**EXERCISE DIRECTIONS:**
Only lines holding the word "frame" should be copied from the material.

**RECORDS PROVIDED:**
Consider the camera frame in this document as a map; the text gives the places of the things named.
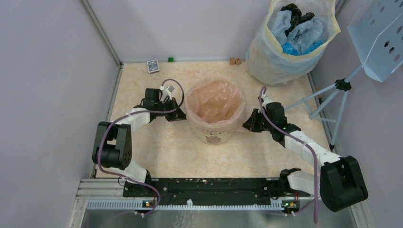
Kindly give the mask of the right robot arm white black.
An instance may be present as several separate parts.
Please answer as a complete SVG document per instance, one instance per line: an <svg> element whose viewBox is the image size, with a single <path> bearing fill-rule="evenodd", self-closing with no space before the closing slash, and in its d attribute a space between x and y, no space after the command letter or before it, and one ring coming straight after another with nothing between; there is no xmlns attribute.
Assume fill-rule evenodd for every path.
<svg viewBox="0 0 403 228"><path fill-rule="evenodd" d="M288 122L281 103L271 102L261 109L253 109L242 126L254 133L270 132L274 141L314 168L315 174L299 168L283 170L278 183L283 195L291 196L297 190L313 195L318 193L324 205L333 212L368 199L358 160L335 154L307 137L301 128Z"/></svg>

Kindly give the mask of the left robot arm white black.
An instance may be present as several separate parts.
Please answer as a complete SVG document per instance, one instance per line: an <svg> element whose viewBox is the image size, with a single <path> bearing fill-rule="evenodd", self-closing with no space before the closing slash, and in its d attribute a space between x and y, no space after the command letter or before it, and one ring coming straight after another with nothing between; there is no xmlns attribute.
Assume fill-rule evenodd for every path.
<svg viewBox="0 0 403 228"><path fill-rule="evenodd" d="M133 161L132 134L157 117L166 121L185 120L186 115L173 97L174 87L147 88L139 105L113 122L97 125L92 161L107 174L117 175L134 184L140 196L152 192L152 183L147 169Z"/></svg>

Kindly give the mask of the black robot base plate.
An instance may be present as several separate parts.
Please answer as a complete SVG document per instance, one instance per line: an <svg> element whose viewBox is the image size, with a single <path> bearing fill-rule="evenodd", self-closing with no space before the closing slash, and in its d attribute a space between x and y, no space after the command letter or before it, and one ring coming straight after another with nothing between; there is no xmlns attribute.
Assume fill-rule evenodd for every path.
<svg viewBox="0 0 403 228"><path fill-rule="evenodd" d="M192 200L196 206L268 205L282 197L307 197L308 193L286 188L279 178L151 178L146 185L124 184L123 197L150 198L161 206L183 205Z"/></svg>

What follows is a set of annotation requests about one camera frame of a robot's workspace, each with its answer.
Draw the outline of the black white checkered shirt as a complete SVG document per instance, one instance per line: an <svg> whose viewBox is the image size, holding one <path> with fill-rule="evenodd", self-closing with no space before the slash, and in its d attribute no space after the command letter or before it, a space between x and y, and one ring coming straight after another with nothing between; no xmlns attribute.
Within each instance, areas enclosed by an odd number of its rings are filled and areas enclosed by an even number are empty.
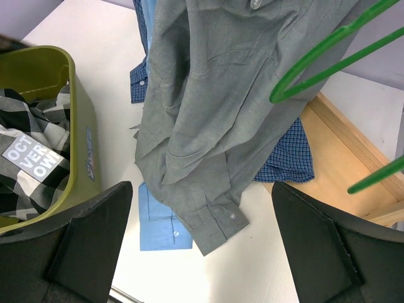
<svg viewBox="0 0 404 303"><path fill-rule="evenodd" d="M30 220L62 195L70 168L70 87L27 102L1 90L1 216Z"/></svg>

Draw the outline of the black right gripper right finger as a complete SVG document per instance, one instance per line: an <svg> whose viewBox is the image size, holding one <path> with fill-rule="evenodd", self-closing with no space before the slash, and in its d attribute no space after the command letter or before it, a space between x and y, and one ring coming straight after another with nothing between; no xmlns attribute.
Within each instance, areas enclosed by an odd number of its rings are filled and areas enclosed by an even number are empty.
<svg viewBox="0 0 404 303"><path fill-rule="evenodd" d="M286 183L271 197L300 302L403 302L403 232Z"/></svg>

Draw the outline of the green hanger with metal hook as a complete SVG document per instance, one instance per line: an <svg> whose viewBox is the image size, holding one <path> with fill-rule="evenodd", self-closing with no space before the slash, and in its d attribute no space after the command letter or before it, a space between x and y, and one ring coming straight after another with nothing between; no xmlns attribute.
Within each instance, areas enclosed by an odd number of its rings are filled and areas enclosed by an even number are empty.
<svg viewBox="0 0 404 303"><path fill-rule="evenodd" d="M392 175L398 173L403 170L403 156L397 158L396 160L390 162L379 170L373 172L371 175L363 178L359 182L350 186L347 189L348 194L356 194L370 186L373 186L386 178L391 177Z"/></svg>

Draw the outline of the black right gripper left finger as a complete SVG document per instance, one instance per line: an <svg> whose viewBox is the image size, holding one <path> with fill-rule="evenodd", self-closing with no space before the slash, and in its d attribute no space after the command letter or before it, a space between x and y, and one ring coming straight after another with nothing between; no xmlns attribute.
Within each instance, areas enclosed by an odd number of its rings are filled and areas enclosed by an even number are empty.
<svg viewBox="0 0 404 303"><path fill-rule="evenodd" d="M99 195L1 236L1 302L107 302L133 187Z"/></svg>

**SOLUTION FOR THIS PROBLEM:**
Consider the camera frame in this document as a map; the text gives the places of the things named.
What follows is a set of annotation requests about one camera frame of a robot's workspace, each with its answer.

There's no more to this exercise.